• _WORK INSTRUCTIONS_
Word for word, retype the lines from the one containing "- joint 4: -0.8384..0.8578" to the last line of the data below, both ends included.

• _PROVIDED DATA_
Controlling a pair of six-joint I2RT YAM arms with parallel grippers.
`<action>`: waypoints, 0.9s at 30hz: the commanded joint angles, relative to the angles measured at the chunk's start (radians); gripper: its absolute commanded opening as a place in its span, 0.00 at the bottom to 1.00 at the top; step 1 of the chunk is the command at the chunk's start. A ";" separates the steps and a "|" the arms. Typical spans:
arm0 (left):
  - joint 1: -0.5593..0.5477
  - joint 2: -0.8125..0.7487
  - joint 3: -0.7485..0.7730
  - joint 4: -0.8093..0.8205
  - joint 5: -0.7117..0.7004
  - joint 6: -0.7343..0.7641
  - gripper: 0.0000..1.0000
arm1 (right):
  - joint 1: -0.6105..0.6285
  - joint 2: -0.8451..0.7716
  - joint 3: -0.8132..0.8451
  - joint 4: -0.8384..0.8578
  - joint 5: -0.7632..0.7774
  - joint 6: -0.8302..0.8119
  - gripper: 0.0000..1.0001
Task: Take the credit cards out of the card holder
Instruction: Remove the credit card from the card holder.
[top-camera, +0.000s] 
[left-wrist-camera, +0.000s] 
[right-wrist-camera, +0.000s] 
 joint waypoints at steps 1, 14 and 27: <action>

• _ANSWER AREA_
  - joint 4: -0.8384..0.8578
  - joint 5: -0.7632..0.7774
  - joint 6: -0.8302..0.8119
  - gripper: 0.0000..1.0001
Task: Take the credit cards out of the card holder
Instruction: Remove the credit card from the card holder.
[top-camera, +0.000s] 
[left-wrist-camera, +0.000s] 
[right-wrist-camera, +0.000s] 
 joint waypoints at steps 1, 14 and 27: <action>

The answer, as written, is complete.